**What you will do**
Retype each line below precisely.

···

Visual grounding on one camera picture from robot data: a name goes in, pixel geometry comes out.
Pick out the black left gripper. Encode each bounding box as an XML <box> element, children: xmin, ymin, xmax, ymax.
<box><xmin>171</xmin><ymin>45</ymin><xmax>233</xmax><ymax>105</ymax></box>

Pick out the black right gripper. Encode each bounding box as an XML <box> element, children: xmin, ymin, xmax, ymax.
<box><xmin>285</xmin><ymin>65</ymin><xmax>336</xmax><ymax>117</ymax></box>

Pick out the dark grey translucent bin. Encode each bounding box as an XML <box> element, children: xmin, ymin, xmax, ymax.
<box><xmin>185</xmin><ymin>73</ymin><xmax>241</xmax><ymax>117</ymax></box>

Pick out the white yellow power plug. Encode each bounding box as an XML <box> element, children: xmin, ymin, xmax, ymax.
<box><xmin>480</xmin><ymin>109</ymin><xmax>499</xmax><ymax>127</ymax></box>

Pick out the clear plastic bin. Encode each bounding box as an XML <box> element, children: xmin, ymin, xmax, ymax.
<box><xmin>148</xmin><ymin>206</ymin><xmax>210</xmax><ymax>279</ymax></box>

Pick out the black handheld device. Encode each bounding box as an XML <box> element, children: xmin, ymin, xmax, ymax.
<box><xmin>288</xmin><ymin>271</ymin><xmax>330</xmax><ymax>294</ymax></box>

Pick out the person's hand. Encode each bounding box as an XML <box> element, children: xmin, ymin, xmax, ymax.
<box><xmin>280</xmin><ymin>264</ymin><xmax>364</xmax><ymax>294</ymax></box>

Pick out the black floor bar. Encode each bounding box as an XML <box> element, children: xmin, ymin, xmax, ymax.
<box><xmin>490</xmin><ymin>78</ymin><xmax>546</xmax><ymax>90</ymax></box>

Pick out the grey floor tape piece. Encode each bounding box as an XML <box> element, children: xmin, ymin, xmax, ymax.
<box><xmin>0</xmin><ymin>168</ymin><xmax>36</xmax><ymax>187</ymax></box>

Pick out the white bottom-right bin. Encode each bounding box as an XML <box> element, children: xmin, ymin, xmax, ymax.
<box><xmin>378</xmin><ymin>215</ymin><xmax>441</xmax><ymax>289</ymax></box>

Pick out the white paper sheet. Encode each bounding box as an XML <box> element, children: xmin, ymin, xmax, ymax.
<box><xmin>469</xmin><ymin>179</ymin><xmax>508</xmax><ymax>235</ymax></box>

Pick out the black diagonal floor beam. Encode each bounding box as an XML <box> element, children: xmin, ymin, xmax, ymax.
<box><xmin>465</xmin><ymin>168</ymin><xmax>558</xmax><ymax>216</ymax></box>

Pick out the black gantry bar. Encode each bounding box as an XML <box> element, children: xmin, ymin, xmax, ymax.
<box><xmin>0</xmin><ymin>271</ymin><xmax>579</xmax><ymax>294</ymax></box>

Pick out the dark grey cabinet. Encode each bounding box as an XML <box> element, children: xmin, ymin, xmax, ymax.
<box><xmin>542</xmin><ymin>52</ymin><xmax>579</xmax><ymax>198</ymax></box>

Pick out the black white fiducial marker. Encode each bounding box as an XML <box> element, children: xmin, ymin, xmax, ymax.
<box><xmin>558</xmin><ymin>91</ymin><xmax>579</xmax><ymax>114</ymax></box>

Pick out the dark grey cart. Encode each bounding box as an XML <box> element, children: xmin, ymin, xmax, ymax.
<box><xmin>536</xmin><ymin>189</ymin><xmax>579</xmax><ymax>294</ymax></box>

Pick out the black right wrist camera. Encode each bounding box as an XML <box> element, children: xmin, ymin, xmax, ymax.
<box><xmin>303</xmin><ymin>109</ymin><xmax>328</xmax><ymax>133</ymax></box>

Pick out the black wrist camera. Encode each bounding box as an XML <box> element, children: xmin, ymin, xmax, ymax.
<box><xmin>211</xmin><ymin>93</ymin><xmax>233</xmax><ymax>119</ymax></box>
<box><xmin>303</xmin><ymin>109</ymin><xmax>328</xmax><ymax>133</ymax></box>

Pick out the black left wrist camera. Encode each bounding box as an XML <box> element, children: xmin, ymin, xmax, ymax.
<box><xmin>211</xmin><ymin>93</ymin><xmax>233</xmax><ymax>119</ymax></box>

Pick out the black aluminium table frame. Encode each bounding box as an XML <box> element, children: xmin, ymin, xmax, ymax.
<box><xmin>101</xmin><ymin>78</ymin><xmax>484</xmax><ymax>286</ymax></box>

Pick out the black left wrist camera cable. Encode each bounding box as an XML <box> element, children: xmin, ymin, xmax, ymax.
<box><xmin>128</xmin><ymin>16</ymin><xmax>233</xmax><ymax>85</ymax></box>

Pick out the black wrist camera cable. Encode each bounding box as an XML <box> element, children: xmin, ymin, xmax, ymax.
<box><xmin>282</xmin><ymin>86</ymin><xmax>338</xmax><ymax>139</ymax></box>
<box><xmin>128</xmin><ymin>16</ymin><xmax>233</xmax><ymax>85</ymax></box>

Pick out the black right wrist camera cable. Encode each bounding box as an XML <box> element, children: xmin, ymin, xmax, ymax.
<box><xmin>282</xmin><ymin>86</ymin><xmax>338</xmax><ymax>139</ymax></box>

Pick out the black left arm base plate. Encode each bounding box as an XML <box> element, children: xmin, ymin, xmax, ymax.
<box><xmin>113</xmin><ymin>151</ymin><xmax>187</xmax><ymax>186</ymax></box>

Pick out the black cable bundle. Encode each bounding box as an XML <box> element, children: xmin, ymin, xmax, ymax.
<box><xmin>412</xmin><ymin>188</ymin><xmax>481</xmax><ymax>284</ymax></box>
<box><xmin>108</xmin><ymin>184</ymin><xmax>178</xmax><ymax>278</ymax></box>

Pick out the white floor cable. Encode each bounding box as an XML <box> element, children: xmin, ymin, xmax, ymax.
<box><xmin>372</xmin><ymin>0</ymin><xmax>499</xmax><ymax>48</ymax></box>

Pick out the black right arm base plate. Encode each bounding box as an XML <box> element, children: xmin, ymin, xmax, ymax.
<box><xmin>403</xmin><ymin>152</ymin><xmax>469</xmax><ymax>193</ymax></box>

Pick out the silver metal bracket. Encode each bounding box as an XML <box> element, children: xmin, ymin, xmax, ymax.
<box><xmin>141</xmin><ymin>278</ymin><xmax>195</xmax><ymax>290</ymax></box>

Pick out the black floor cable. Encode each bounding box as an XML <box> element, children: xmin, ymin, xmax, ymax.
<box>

···

**Response area**
Visual grounding on one camera picture from robot data: a name goes in, pixel geometry comes out.
Pick out the black left gripper. Encode each bounding box as an XML <box> element, children: xmin, ymin, xmax, ymax.
<box><xmin>171</xmin><ymin>45</ymin><xmax>233</xmax><ymax>105</ymax></box>

Pick out the black right gripper. Encode each bounding box as an XML <box> element, children: xmin, ymin, xmax, ymax.
<box><xmin>285</xmin><ymin>65</ymin><xmax>336</xmax><ymax>117</ymax></box>

Pick out the dark grey translucent bin. Encode each bounding box as an XML <box> element, children: xmin, ymin, xmax, ymax.
<box><xmin>185</xmin><ymin>73</ymin><xmax>241</xmax><ymax>117</ymax></box>

Pick out the white yellow power plug. Encode each bounding box as an XML <box> element, children: xmin, ymin, xmax, ymax.
<box><xmin>480</xmin><ymin>109</ymin><xmax>499</xmax><ymax>127</ymax></box>

Pick out the clear plastic bin. Encode each bounding box as an XML <box> element, children: xmin, ymin, xmax, ymax.
<box><xmin>148</xmin><ymin>206</ymin><xmax>210</xmax><ymax>279</ymax></box>

Pick out the black handheld device. Encode each bounding box as an XML <box> element, children: xmin, ymin, xmax, ymax.
<box><xmin>288</xmin><ymin>271</ymin><xmax>330</xmax><ymax>294</ymax></box>

Pick out the person's hand. Encode each bounding box as an XML <box> element, children: xmin, ymin, xmax, ymax.
<box><xmin>280</xmin><ymin>264</ymin><xmax>364</xmax><ymax>294</ymax></box>

Pick out the black floor bar. Encode each bounding box as an XML <box> element, children: xmin, ymin, xmax, ymax.
<box><xmin>490</xmin><ymin>78</ymin><xmax>546</xmax><ymax>90</ymax></box>

Pick out the grey floor tape piece. Encode each bounding box as an XML <box> element, children: xmin, ymin, xmax, ymax.
<box><xmin>0</xmin><ymin>168</ymin><xmax>36</xmax><ymax>187</ymax></box>

Pick out the white bottom-right bin. Encode each bounding box as an XML <box> element, children: xmin, ymin, xmax, ymax.
<box><xmin>378</xmin><ymin>215</ymin><xmax>441</xmax><ymax>289</ymax></box>

Pick out the white paper sheet. Encode each bounding box as an XML <box> element, children: xmin, ymin, xmax, ymax.
<box><xmin>469</xmin><ymin>179</ymin><xmax>508</xmax><ymax>235</ymax></box>

Pick out the black diagonal floor beam. Encode each bounding box as an XML <box> element, children: xmin, ymin, xmax, ymax.
<box><xmin>465</xmin><ymin>168</ymin><xmax>558</xmax><ymax>216</ymax></box>

Pick out the black gantry bar. Encode each bounding box as an XML <box> element, children: xmin, ymin, xmax, ymax.
<box><xmin>0</xmin><ymin>271</ymin><xmax>579</xmax><ymax>294</ymax></box>

Pick out the dark grey cabinet. Encode each bounding box as an XML <box> element, children: xmin, ymin, xmax, ymax.
<box><xmin>542</xmin><ymin>52</ymin><xmax>579</xmax><ymax>198</ymax></box>

Pick out the black white fiducial marker. Encode each bounding box as an XML <box> element, children: xmin, ymin, xmax, ymax.
<box><xmin>558</xmin><ymin>91</ymin><xmax>579</xmax><ymax>114</ymax></box>

Pick out the dark grey cart. Encode each bounding box as an XML <box> element, children: xmin, ymin, xmax, ymax.
<box><xmin>536</xmin><ymin>189</ymin><xmax>579</xmax><ymax>294</ymax></box>

Pick out the black right wrist camera. Encode each bounding box as an XML <box> element, children: xmin, ymin, xmax, ymax.
<box><xmin>303</xmin><ymin>109</ymin><xmax>328</xmax><ymax>133</ymax></box>

Pick out the black wrist camera. Encode each bounding box as an XML <box> element, children: xmin, ymin, xmax, ymax.
<box><xmin>211</xmin><ymin>93</ymin><xmax>233</xmax><ymax>119</ymax></box>
<box><xmin>303</xmin><ymin>109</ymin><xmax>328</xmax><ymax>133</ymax></box>

Pick out the black left wrist camera. Encode each bounding box as an XML <box> element, children: xmin, ymin, xmax, ymax.
<box><xmin>211</xmin><ymin>93</ymin><xmax>233</xmax><ymax>119</ymax></box>

Pick out the black aluminium table frame. Encode each bounding box as an XML <box> element, children: xmin, ymin, xmax, ymax.
<box><xmin>101</xmin><ymin>78</ymin><xmax>484</xmax><ymax>286</ymax></box>

Pick out the black left wrist camera cable. Encode each bounding box as an XML <box> element, children: xmin, ymin, xmax, ymax.
<box><xmin>128</xmin><ymin>16</ymin><xmax>233</xmax><ymax>85</ymax></box>

Pick out the black wrist camera cable. Encode each bounding box as an XML <box> element, children: xmin, ymin, xmax, ymax.
<box><xmin>282</xmin><ymin>86</ymin><xmax>338</xmax><ymax>139</ymax></box>
<box><xmin>128</xmin><ymin>16</ymin><xmax>233</xmax><ymax>85</ymax></box>

Pick out the black right wrist camera cable. Encode each bounding box as an XML <box> element, children: xmin, ymin, xmax, ymax.
<box><xmin>282</xmin><ymin>86</ymin><xmax>338</xmax><ymax>139</ymax></box>

Pick out the black left arm base plate. Encode each bounding box as an XML <box> element, children: xmin, ymin, xmax, ymax.
<box><xmin>113</xmin><ymin>151</ymin><xmax>187</xmax><ymax>186</ymax></box>

Pick out the black cable bundle. Encode each bounding box as an XML <box> element, children: xmin, ymin, xmax, ymax.
<box><xmin>412</xmin><ymin>188</ymin><xmax>481</xmax><ymax>284</ymax></box>
<box><xmin>108</xmin><ymin>184</ymin><xmax>178</xmax><ymax>278</ymax></box>

Pick out the white floor cable. Encode each bounding box as an XML <box> element, children: xmin, ymin, xmax, ymax.
<box><xmin>372</xmin><ymin>0</ymin><xmax>499</xmax><ymax>48</ymax></box>

Pick out the black right arm base plate. Encode each bounding box as an XML <box> element, children: xmin, ymin, xmax, ymax.
<box><xmin>403</xmin><ymin>152</ymin><xmax>469</xmax><ymax>193</ymax></box>

Pick out the silver metal bracket. Encode each bounding box as an XML <box> element, children: xmin, ymin, xmax, ymax.
<box><xmin>141</xmin><ymin>278</ymin><xmax>195</xmax><ymax>290</ymax></box>

Pick out the black floor cable. Encode each bounding box as an XML <box> element, children: xmin, ymin, xmax, ymax.
<box>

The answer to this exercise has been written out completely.